The film tells two stories at the same time. First, we learn about how Vito Corleone (played as a young man by Robert De Niro) became the Godfather of the most successful crime family in America. After the death of his parents to the hands of a cruel Sicilian Don, little Vito is sent to America by friends of the family, where he grows up following the path of the average blue collar immigrant. He has more ambition than that, though, and he realizes that abiding to the law won’t get him far. Years will take him from a petty thief to the most powerful man in New York. And that brings us to the second story, which takes place after the first film. We meet again with Michael Corleone (Al Pacino), who has replaced his father as head of the Family. He wants to make their activities legitimate, but it ain’t that easy, as he’s already caught in a dangerous web of alliances and betrayals, double and triple-crossings, which will have him facing assassination attempts, judiciary investigation and family turmoil, on top of having to deal with his increasingly distant wife Kay (Diane Keaton), the unreliability of his brother Fredo (John Cazale) and the resentment of his sister Connie (Talia Shire). Michael Corleone might lead a huge family, but damn if he doesn’t feel desperately alone.
Both stories are interesting, but not quite as involving as the tale of the reluctant but inevitable succession of Vito Corleone by his son as told in the first film. This time, Francis Ford Coppola had much more to do with the story than Mario Puzo, and I’m not sure if it’s a good thing. One of the original film’s strengths was the way it adapted the novel. There was an epic feel to it, a satisfying balance between character development and tense confrontations. Plus, there’s the way it portrayed gangsters like no other film before. In the sequel, it doesn’t feel as fresh, or mythic. I sometimes felt like some dialogue or scenes were handled specifically to tap back into the first film’s mood.
What this sequel does have that’s different is the idea of alternating between two stories, but it doesn’t enhance the narrative, au contraire. I think that each story on its own would work better. Together, it makes it harder to get involved in any of them. The dramatic progression of Michael Corleone’s personal and professional struggles, for instance, would be even more affecting if the tension wasn’t constantly interrupted by the extended flash-backs.
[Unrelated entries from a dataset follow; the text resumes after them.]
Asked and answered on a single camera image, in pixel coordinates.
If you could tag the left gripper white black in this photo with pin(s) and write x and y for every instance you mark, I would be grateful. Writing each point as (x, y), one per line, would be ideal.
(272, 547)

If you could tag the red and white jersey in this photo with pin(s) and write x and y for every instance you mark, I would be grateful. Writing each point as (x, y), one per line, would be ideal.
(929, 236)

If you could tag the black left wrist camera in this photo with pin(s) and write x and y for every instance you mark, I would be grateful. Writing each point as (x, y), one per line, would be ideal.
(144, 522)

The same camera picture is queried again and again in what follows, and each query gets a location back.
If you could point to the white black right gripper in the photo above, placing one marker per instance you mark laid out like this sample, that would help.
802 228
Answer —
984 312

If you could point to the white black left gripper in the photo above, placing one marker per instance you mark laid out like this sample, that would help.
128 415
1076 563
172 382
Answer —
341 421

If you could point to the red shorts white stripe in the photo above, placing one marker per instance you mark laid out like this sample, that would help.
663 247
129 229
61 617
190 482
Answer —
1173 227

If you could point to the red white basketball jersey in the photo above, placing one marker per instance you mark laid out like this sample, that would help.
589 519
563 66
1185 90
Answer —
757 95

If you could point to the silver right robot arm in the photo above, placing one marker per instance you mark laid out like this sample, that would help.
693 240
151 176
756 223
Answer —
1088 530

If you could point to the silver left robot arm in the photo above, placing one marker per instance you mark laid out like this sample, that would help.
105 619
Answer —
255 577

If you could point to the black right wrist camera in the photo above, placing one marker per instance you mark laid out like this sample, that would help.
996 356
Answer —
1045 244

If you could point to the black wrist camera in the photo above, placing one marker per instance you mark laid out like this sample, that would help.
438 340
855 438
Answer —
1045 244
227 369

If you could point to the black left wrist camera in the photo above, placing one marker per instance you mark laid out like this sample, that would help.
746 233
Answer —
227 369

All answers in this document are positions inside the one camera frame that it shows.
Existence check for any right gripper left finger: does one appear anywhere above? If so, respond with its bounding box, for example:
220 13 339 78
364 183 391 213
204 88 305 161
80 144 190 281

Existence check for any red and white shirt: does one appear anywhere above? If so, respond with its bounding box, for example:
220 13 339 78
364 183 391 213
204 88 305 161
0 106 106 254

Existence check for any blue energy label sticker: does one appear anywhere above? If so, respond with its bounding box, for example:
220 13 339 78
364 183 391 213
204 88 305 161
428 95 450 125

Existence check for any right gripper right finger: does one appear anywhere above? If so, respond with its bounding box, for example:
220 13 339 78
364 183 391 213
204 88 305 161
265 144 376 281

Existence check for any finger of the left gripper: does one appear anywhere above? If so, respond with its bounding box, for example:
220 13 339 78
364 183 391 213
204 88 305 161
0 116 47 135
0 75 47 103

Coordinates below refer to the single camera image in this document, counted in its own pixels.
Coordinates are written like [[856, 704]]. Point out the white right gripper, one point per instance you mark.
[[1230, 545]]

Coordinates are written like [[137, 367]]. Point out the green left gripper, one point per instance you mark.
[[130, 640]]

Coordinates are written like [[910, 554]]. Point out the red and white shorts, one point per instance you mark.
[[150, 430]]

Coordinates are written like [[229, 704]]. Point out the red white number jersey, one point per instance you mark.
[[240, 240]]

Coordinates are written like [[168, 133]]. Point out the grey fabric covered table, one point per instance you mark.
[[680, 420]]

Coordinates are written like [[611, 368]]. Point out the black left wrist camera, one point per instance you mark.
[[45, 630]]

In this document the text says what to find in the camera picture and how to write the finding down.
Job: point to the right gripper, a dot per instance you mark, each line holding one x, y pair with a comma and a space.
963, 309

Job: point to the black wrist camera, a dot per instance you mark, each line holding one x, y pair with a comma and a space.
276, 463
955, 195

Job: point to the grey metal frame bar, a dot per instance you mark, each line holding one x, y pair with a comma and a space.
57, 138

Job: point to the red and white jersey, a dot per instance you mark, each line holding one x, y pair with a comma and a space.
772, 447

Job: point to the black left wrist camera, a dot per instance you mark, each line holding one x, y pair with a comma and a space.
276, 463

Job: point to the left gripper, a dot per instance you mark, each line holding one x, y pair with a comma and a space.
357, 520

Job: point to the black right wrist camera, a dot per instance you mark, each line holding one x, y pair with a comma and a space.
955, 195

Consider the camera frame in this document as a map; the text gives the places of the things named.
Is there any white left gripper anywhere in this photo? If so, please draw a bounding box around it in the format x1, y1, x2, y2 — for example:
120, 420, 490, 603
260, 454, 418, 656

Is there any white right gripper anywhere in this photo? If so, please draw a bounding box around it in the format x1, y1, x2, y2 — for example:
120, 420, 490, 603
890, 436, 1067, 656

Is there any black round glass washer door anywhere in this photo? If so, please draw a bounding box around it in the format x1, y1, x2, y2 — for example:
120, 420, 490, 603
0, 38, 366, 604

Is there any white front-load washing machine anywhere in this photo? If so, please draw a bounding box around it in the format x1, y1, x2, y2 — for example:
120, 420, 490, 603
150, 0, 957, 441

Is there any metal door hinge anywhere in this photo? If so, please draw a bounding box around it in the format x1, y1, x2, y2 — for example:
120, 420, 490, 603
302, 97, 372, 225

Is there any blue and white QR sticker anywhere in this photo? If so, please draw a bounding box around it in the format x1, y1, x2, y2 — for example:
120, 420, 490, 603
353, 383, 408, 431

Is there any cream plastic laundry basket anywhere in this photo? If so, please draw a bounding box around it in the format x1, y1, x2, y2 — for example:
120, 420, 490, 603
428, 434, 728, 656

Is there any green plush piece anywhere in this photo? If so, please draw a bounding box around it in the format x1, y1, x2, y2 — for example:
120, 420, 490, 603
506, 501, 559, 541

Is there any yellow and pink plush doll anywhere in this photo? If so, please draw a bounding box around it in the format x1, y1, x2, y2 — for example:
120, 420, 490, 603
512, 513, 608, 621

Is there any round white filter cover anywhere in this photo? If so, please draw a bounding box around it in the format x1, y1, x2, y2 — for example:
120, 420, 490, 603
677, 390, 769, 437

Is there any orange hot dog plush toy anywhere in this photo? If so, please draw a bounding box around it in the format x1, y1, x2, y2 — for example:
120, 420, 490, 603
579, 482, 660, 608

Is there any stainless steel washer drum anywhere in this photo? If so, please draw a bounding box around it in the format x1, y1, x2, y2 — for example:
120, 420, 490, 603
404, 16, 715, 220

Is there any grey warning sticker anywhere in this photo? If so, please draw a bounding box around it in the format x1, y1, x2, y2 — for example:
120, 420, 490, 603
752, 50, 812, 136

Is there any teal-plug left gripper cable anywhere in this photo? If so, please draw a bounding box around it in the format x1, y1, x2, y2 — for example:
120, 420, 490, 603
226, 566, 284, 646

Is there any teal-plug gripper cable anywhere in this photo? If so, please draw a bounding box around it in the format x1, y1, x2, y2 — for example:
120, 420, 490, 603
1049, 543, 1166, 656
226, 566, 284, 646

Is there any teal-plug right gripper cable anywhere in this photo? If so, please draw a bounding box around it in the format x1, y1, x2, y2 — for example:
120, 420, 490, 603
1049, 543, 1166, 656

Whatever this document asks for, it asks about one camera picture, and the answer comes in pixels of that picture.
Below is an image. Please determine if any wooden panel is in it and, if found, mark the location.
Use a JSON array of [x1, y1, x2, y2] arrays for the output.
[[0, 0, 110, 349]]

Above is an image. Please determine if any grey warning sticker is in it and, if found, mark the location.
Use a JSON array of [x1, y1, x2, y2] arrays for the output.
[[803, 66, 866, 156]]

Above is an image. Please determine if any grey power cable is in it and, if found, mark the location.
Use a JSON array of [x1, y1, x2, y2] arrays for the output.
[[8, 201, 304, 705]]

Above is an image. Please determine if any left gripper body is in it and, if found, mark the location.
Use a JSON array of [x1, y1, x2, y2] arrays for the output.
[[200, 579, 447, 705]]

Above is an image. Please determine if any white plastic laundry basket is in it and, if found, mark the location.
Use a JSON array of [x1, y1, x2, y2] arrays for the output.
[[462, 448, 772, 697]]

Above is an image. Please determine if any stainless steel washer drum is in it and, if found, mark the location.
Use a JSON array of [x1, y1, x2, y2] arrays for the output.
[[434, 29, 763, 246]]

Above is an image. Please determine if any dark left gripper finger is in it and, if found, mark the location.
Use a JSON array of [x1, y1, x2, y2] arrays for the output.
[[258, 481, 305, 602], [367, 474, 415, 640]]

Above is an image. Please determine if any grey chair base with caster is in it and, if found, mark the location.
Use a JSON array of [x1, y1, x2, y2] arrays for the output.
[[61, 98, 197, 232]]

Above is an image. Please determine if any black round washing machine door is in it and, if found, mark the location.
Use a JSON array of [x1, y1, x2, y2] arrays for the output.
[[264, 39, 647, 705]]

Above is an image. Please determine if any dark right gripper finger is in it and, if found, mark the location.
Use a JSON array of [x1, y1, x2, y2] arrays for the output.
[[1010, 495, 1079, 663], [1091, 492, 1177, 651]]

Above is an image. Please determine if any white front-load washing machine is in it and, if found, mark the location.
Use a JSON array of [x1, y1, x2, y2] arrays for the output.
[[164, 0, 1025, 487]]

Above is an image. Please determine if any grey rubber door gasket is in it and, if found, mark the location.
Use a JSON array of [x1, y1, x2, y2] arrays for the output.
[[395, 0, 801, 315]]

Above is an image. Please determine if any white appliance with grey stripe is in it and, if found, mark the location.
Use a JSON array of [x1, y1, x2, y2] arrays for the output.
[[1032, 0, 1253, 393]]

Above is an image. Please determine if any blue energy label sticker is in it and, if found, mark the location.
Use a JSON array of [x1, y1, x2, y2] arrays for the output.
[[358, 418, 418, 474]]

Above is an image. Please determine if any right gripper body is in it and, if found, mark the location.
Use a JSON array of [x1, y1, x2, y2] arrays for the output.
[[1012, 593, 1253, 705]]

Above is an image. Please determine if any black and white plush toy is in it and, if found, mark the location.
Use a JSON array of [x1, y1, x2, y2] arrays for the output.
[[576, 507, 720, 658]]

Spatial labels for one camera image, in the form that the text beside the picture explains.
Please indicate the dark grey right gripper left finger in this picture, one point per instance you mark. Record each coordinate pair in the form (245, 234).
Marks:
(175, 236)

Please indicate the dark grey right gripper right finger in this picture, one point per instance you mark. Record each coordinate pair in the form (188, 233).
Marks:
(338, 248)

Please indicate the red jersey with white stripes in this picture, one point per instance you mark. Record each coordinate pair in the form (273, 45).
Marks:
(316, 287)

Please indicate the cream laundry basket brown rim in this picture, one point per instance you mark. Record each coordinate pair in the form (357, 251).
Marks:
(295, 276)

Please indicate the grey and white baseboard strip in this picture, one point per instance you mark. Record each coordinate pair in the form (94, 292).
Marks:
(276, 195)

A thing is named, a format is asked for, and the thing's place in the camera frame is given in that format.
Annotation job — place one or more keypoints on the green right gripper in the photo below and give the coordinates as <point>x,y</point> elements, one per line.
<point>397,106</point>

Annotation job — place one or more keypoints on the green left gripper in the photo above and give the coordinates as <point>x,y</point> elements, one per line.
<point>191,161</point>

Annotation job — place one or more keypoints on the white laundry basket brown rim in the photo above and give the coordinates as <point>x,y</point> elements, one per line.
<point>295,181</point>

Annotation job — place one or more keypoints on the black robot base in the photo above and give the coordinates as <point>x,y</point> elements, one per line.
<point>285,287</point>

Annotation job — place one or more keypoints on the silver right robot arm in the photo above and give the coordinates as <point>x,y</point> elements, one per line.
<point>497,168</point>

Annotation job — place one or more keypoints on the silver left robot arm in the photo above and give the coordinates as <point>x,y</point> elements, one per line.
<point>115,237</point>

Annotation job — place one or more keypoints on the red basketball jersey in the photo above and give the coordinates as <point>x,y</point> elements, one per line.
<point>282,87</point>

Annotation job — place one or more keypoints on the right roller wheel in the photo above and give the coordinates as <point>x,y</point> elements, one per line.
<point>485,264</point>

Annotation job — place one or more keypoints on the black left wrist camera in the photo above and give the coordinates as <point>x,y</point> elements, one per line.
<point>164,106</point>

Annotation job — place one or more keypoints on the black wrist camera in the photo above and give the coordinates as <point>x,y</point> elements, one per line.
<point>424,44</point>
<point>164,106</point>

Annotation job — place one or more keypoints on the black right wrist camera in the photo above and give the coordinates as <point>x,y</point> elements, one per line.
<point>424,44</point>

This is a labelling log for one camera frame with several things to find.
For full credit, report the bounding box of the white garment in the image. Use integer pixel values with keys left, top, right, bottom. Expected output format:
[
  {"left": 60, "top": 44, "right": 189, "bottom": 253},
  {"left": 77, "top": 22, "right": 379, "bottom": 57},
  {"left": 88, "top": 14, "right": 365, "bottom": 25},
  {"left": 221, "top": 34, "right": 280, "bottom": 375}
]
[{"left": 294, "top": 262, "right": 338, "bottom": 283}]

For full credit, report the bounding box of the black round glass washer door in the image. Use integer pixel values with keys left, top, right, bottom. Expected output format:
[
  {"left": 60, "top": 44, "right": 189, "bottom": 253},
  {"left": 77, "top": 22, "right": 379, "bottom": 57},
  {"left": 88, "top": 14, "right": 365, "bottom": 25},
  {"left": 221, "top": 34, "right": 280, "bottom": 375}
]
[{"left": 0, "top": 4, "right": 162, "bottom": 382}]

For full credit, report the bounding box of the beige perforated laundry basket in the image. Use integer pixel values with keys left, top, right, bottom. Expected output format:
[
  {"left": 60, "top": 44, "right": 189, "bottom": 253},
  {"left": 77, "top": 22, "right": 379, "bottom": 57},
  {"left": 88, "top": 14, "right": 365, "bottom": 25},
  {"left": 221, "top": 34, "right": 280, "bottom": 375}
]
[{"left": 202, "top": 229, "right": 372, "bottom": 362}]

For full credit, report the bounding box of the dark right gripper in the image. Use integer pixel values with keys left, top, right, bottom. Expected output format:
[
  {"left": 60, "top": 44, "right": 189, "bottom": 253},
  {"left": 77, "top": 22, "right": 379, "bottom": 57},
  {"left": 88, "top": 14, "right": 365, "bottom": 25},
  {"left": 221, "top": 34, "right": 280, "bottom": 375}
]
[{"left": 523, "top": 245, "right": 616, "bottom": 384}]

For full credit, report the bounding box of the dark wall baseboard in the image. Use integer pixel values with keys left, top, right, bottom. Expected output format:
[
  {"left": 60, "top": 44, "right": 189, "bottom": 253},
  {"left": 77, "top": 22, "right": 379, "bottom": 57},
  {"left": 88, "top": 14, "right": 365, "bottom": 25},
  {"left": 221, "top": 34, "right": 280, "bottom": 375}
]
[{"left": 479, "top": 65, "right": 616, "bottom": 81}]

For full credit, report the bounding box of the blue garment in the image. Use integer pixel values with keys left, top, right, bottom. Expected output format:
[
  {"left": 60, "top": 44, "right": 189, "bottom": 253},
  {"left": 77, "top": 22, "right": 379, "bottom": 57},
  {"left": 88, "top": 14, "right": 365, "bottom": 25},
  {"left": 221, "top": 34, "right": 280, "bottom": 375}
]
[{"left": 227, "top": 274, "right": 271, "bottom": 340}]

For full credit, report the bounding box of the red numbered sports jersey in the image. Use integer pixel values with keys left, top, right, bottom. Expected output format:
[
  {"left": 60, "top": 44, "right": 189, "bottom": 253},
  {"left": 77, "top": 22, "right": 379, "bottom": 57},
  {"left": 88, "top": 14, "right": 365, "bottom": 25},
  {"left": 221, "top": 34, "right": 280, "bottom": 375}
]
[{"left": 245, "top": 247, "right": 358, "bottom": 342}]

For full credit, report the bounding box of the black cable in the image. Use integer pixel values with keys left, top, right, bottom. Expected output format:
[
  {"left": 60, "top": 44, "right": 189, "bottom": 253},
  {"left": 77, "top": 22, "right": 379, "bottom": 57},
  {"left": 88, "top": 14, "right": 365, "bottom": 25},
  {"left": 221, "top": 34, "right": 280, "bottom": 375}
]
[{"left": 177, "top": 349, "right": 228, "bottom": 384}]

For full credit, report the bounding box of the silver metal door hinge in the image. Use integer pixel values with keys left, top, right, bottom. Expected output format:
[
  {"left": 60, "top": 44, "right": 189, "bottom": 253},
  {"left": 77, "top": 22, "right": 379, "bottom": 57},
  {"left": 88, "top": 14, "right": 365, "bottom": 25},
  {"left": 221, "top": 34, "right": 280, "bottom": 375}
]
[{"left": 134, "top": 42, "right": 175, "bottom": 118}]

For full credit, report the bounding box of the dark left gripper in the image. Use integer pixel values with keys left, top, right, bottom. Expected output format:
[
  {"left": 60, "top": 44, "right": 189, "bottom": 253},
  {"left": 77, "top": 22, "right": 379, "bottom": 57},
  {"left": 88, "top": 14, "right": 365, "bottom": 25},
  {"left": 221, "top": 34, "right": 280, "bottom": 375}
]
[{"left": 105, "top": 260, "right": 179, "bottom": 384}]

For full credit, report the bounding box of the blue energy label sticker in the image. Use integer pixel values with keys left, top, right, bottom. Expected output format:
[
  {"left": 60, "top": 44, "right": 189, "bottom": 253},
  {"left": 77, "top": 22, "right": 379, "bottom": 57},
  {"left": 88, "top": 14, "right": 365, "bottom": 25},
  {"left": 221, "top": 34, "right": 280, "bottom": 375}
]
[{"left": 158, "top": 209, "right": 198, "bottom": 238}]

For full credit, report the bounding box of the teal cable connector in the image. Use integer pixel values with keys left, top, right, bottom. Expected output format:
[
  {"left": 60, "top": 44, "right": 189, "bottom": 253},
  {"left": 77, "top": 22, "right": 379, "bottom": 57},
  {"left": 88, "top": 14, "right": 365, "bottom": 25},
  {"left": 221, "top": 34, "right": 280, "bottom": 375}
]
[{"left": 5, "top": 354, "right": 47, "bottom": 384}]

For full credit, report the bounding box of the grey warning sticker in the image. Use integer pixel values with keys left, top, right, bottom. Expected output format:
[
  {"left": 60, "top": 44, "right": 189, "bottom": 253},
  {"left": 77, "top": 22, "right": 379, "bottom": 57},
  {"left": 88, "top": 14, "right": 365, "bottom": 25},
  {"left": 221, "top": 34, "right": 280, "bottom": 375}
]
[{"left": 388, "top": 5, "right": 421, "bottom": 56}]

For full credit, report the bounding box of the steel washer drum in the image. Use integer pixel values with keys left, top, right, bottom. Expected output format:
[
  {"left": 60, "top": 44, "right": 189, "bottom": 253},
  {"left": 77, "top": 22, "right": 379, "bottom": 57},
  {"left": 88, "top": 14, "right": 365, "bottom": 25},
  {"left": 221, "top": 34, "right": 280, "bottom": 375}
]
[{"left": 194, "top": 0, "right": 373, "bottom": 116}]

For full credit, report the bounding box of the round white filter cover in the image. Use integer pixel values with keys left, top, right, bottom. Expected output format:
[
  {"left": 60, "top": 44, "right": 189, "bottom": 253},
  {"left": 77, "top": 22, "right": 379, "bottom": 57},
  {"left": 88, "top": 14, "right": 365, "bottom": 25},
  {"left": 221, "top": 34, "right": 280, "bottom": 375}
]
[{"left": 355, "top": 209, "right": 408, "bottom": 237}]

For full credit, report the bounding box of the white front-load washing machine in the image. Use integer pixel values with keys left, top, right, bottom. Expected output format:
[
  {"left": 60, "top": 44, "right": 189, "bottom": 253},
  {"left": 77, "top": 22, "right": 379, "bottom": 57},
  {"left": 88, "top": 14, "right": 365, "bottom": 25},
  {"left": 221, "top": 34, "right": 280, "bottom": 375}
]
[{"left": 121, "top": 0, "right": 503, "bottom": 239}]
Now that I’ve laid down the reasons why I think the first film was better, I don’t want you to get the wrong impression and think that “Part II” is a worthless sequel. Al Pacino is still incredible as Michael Corleone, delivering a performance restrained yet very powerful. You really feel the tragedy of his character, how his attempt to honor his father’s memory made him discard his own values and lose the things he cared about. Robert De Niro does solid work too as the young Vito Corleone in the early century stretches of the film. It’s an interesting and well controlled performance, since De Niro had to adapt his acting style to Marlon Brando’s, who created the role. He speaks Italian in a throaty voice for pretty much the whole film, and he pays justice to the character. I particularly liked the street festival sequence when he makes a decision and takes actions which will turn him from a working man into the “protector” of his neighborhood. Diane Keaton also impresses as Michael’s wife. Their second to last scene together, in which she shocks him with a revelation, is particularly riveting.
So, in the end, “The Godfather part II” had all the ingredients to be a masterpiece, but some mishaps occurred in the cooking. It’s still a great film, just not quite on the level of the original.